● **Exercise instructions**: Look through the listing below and report every line that contains "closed".

_ _ _

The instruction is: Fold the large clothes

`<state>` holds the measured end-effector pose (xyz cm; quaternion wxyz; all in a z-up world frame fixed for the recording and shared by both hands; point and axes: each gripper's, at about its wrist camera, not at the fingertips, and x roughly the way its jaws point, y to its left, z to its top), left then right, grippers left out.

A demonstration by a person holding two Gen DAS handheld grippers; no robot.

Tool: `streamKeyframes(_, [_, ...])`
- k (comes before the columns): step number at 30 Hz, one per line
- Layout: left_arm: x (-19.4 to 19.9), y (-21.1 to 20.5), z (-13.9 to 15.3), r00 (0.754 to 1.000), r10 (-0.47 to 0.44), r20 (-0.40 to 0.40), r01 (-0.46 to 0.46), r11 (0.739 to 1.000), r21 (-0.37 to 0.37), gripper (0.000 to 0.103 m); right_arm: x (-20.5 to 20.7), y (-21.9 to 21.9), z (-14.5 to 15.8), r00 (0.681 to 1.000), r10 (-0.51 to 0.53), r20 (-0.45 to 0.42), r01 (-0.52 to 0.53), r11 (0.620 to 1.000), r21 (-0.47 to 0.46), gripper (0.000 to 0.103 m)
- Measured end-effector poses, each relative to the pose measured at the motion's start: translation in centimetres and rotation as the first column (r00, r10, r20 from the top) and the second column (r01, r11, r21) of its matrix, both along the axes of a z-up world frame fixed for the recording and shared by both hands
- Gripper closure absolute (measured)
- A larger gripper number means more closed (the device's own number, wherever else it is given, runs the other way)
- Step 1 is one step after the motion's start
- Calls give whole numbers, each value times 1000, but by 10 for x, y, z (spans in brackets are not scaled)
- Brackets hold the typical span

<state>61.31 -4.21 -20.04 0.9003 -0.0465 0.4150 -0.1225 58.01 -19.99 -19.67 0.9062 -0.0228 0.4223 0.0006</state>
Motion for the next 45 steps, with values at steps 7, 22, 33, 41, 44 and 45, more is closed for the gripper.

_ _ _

● **Problem solution**:
- A larger gripper number means more closed (the device's own number, wherever else it is given, runs the other way)
Motion for the next 45 steps, with values at steps 7, 22, 33, 41, 44 and 45, more is closed for the gripper.

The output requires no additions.